L’érosion de la foi et la montée de l’influenceur
Pendant des années, la franchise The Bachelor a fait face à des critiques croissantes concernant l’insensibilité raciale et le manque de véritable lien. L’éviction de Chris Harrison après avoir défendu la participation d’un candidat à une fête dans une plantation, suivie de commentaires racistes dirigés contre Jenn Tran, la première célibataire américaine d’origine asiatique, a signalé un problème plus profond : la série n’avait plus pour but de trouver l’amour. Au lieu de cela, c’est devenu une rampe de lancement pour les carrières dans les médias sociaux.
Le réseau a reconnu ce changement et s’y est penché, faisant de Paul sa prochaine star. Son scandale viral (révélant un style de vie swingant sur TikTok) a attiré l’audience, la rendant inestimable pour une franchise en difficulté. Les chiffres de Hulu ont prouvé son attrait, et ABC a répondu avec une promotion agressive – apparitions sur le tapis rouge, profils dans les magazines et circuits télévisés. Le soutien du réseau n’était pas une question d’éthique ; c’était une question de profits.
La couleur de la responsabilité
Cette protection contraste fortement avec le traitement réservé à Rachel Lindsay, la première Black Bachelorette. Lindsay a fait l’objet d’un examen minutieux et a été soumise à une norme impossible : elle devait être « exceptionnelle » juste pour être acceptée. Comme elle l’a écrit dans Vulture, elle était un « gage » jusqu’à ce qu’elle se montre digne.

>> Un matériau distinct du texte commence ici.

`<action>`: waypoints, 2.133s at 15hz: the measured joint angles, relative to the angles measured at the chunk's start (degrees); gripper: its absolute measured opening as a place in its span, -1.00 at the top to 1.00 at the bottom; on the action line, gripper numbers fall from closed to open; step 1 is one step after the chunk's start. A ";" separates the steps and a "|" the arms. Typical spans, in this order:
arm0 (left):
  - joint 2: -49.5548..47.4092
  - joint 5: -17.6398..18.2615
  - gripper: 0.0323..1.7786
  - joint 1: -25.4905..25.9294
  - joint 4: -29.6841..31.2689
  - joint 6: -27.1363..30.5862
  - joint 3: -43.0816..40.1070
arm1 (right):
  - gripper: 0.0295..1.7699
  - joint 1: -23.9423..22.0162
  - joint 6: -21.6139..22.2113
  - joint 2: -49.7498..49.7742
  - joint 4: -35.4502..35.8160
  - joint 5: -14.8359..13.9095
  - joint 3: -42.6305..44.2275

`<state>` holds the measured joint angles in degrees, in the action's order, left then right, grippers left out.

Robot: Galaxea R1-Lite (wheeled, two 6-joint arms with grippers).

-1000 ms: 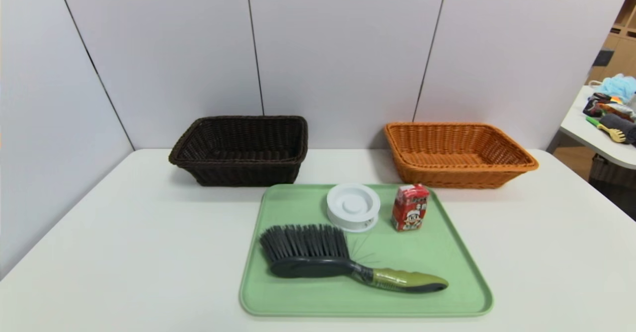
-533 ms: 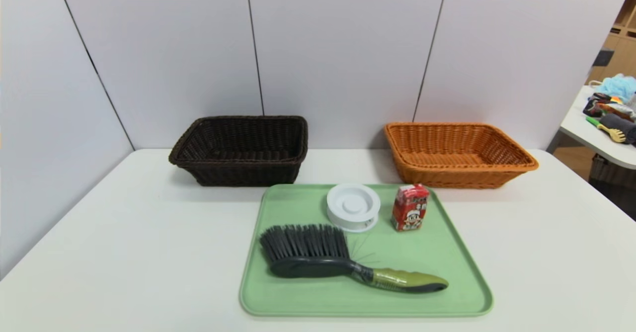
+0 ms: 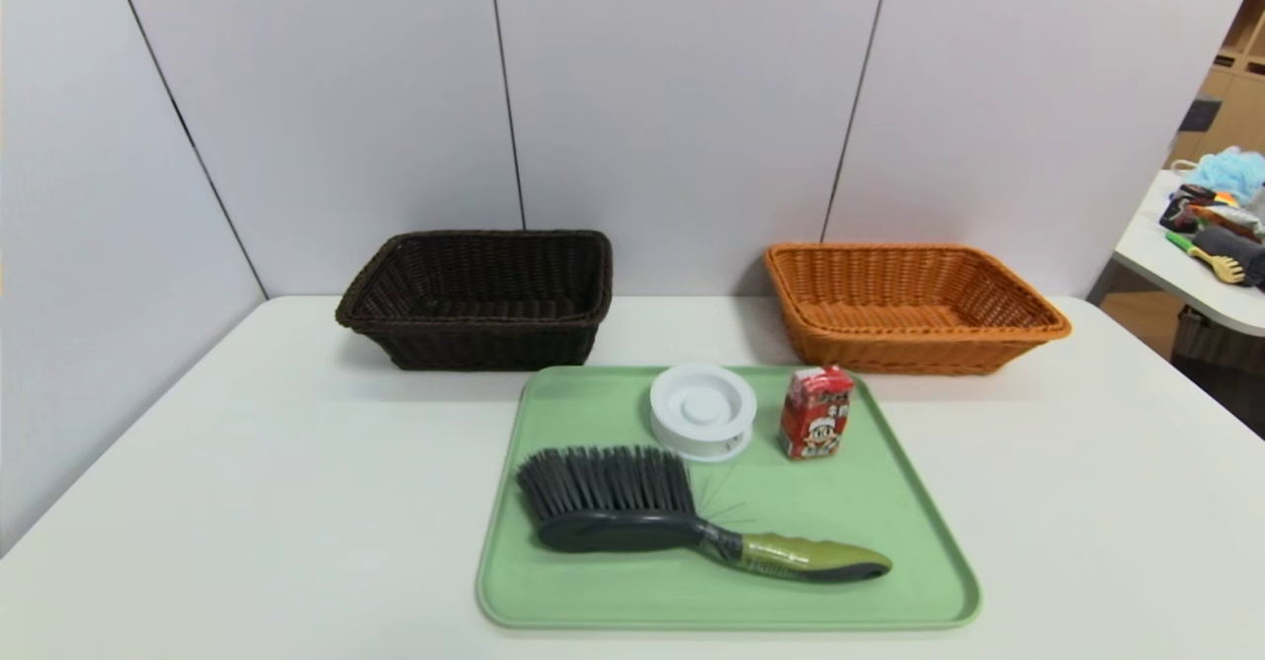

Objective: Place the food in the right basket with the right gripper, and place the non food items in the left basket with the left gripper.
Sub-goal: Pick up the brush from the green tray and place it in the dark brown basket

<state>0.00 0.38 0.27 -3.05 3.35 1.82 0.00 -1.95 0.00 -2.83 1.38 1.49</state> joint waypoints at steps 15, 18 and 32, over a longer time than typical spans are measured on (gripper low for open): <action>24.88 0.48 -0.90 0.00 -14.25 0.22 28.16 | -0.92 0.73 0.33 -28.99 -17.29 2.84 28.88; 33.77 0.80 -0.90 0.00 -14.45 0.30 33.10 | -0.92 0.73 0.27 -37.21 -20.30 2.84 33.99; 59.48 14.49 -0.90 -2.91 -12.71 0.06 41.59 | -0.92 0.18 0.13 -59.10 -21.89 3.05 41.81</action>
<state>59.48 14.87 -2.65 -15.76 3.41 43.41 0.18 -1.82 -59.10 -24.72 4.43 43.30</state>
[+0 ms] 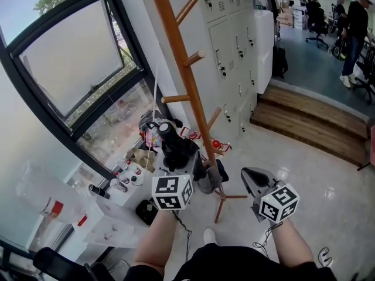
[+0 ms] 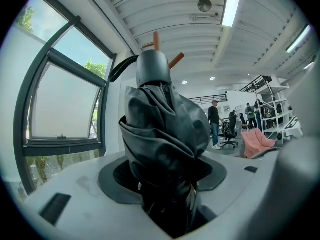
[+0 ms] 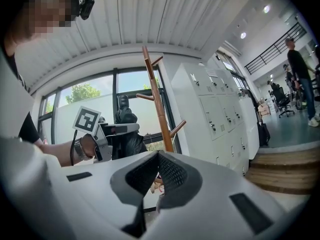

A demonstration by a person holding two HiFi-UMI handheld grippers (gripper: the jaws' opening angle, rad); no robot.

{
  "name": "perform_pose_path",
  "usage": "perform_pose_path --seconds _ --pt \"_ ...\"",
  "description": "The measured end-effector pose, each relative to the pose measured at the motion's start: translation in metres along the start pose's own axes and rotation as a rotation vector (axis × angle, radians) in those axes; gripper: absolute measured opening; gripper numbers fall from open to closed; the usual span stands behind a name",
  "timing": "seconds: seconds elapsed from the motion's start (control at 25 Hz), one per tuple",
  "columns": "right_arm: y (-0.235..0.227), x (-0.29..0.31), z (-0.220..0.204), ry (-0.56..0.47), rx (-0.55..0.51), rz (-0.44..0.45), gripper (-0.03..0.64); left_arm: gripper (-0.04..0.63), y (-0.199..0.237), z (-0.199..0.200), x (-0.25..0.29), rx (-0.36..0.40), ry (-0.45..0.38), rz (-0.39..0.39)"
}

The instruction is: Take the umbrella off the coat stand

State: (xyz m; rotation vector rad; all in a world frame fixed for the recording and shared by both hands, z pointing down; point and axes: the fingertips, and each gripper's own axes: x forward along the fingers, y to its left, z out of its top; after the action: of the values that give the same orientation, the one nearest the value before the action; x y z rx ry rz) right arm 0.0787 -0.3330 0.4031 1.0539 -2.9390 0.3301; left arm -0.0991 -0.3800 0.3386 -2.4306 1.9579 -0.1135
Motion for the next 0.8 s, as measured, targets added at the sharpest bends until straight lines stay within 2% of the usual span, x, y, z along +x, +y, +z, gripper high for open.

La principale différence ? Paul a été adopté pour un comportement qui aurait mis fin à la carrière de Lindsay. Si Lindsay avait commis les mêmes actes de violence ou d’infidélité, elle n’aurait pas reçu le soutien indéfectible du réseau. Au lieu de cela, elle aurait été qualifiée de « déviante », renforçant les stéréotypes néfastes sur les femmes noires.
Biais systémique
Il ne s’agit pas d’un incident isolé ; cela fait partie d’un modèle plus vaste. La franchise Bachelor a l’habitude de marginaliser les femmes de couleur tout en élevant les influenceurs blancs. L’émission s’adresse activement à un public obsédé par l’esthétique des « épouses traditionnelles » et les tendances virales, rendant la représentation secondaire par rapport à l’engagement.
Le double standard est clair : Paul a été récompensé pour sa controverse, tandis que Lindsay a été punie pour son existence. Cela révèle une dure réalité de l’industrie du divertissement : certaines stars sont jetables, tandis que d’autres sont protégées, en fonction de leur race, de leur sexe et de leur capacité à générer des profits.
L’industrie du divertissement ne se soucie pas de l’équité ; il se soucie de l’audience. Et à l’heure actuelle, il est plus disposé à protéger les influenceurs blancs en proie à des scandales qu’à soutenir les femmes noires qui osent briser le moule.